Cuando bailaba con Luke, sentía inquietas las manos sobre la espalda de él; su contacto y su fuerte vitalidad le producían una fuerte excitación. Cierto que no sentía por él aquel fuego oscuro y líquido en la médula de sus huesos, y no pensaba que, si dejase de verle, se marchitaría hasta morir, ni se estremecía y temblaba por una mirada de él. Pero, al llevarla Luke a las fiestas del ditsrito, había conocido mejor a Enoch Davies, a Liam O'Rourke y a Alastair MacQueen, y ninguno de ellos la emocionaba como Luke O'Neill. Si eran lo bastante altos para obligarle a levantar la cabeza para mirarles, no tenían, en cambio, los ojos de Luke, y, si alguno tenía la misma clase de ojos, no tenía los cabellos como él. Siempre carecían de algo que no faltaba en Luke, aunque ella no sabía lo que realmente poseía Luke. Es decir, aparte de que le recordaba al padre Ralph, aunque se negaba a admitir que sólo la atrajese por esto.

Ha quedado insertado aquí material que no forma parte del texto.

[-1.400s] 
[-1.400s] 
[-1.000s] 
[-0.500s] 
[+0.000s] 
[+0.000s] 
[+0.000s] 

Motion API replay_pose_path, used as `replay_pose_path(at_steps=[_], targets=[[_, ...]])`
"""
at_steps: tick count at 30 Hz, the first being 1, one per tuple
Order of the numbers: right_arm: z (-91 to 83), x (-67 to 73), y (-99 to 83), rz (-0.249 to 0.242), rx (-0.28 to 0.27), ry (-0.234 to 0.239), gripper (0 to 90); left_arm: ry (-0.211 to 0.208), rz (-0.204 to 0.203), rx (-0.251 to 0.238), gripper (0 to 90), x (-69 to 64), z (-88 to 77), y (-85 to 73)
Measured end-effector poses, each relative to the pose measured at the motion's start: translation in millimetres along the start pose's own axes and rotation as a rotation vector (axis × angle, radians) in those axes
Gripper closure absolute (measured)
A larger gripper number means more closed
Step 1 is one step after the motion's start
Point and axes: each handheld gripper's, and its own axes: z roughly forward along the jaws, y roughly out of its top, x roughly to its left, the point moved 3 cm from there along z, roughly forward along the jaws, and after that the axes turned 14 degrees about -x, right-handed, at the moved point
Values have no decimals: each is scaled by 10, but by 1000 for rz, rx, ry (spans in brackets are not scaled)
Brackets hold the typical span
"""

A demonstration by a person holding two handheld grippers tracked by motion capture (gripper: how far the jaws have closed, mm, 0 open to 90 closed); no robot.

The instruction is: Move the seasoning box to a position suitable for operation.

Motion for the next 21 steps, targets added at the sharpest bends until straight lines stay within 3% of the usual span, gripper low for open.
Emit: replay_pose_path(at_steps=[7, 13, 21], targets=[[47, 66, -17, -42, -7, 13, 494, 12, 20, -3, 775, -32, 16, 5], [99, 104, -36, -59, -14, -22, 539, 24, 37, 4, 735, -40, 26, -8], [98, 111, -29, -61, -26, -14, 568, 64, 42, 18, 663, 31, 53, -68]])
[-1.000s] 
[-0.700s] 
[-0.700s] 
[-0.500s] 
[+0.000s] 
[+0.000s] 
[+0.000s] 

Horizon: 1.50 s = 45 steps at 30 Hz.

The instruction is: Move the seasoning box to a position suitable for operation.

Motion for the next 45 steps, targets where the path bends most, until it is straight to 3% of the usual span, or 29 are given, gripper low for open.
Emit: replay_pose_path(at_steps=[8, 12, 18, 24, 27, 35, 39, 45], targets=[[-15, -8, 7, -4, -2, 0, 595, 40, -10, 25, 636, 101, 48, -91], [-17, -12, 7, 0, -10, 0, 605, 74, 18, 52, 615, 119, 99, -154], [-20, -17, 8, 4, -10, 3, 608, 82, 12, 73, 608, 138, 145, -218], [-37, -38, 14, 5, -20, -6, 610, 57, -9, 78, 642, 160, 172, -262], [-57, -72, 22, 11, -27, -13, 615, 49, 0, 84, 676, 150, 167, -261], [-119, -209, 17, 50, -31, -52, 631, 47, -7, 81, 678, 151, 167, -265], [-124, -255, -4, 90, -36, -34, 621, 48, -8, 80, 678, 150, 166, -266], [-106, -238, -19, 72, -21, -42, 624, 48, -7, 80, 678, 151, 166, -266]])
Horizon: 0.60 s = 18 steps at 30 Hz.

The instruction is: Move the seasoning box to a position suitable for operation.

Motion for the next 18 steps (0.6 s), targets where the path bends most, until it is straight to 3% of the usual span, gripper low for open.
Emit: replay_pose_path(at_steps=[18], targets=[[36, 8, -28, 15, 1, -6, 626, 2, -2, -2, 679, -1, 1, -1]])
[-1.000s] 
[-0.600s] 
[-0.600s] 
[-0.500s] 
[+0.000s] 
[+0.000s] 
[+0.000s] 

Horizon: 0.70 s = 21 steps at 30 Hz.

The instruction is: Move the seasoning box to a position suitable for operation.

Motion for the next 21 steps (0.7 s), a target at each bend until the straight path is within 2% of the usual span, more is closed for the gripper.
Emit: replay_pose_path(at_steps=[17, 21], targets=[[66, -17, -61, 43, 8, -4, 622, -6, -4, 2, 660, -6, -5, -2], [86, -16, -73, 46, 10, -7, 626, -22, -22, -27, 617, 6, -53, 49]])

Hablaban mucho, pero siempre de temas generales: el esquileo, la tierra, los corderos, o lo que él buscaba en la vida, o tal vez de lugares que había visitado o de algún acontecimiento político. Luke leía algún libro de vez en cuando, pero no era un lector inveterado como Meggie, y ésta, por más que se esforzase, no conseguían nunca hacerle leer un libro por el mero hecho de que ella lo había encontrado interesante. Tampoco llevaba nunca la conversación hacia profundidades intelectuales; y lo más curioso e irritante era que no mostraba el menor interés por la vida de ella, ni le preguntaba lo que pretendía obtener de ésta. A veces, ella deseaba hablar de materias más relacionadas con su corazón que los corderos o la lluvia, pero, si apuntaba algo en este sentido, él era experto en desviar la conversación por cauces más impersonales.